# WORK INSTRUCTION
Would you print the material exactly, starting at its first line and ending at the line holding "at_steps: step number"?

○ ○ ○ ○ ○ ○ ○

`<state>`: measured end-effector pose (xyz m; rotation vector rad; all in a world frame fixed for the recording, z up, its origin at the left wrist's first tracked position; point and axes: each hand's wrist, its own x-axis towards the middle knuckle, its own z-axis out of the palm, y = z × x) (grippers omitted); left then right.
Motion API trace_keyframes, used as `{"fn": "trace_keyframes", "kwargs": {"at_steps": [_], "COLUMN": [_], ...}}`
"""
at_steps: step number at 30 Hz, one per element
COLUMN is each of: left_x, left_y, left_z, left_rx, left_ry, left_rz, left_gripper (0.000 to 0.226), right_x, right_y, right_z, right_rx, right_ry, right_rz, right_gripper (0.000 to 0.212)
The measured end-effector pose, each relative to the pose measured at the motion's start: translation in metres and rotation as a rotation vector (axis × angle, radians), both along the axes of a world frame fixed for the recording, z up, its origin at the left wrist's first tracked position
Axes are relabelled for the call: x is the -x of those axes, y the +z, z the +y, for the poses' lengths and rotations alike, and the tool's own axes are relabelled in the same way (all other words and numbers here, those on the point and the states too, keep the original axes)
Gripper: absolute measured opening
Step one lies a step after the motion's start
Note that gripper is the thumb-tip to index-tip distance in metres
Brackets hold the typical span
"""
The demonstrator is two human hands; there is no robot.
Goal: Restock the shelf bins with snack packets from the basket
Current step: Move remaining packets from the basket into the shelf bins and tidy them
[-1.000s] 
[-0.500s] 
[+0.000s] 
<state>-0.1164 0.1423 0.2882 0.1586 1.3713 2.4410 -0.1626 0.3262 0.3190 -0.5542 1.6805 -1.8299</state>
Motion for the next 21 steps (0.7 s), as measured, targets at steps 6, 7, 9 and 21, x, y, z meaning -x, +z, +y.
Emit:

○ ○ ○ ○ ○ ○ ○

# EXERCISE ANSWER
`<state>`: measured end-effector pose (xyz m; rotation vector rad; all in a world frame fixed for the recording, z up, its origin at the left wrist's first tracked position; point and axes: each hand's wrist, its own x-axis towards the middle knuckle, its own z-axis out of the palm, y = z × x) (grippers omitted); left then right.
Motion API trace_keyframes, used as `{"fn": "trace_keyframes", "kwargs": {"at_steps": [_], "COLUMN": [_], ...}}`
"""
at_steps: step number at 30 Hz, one per element

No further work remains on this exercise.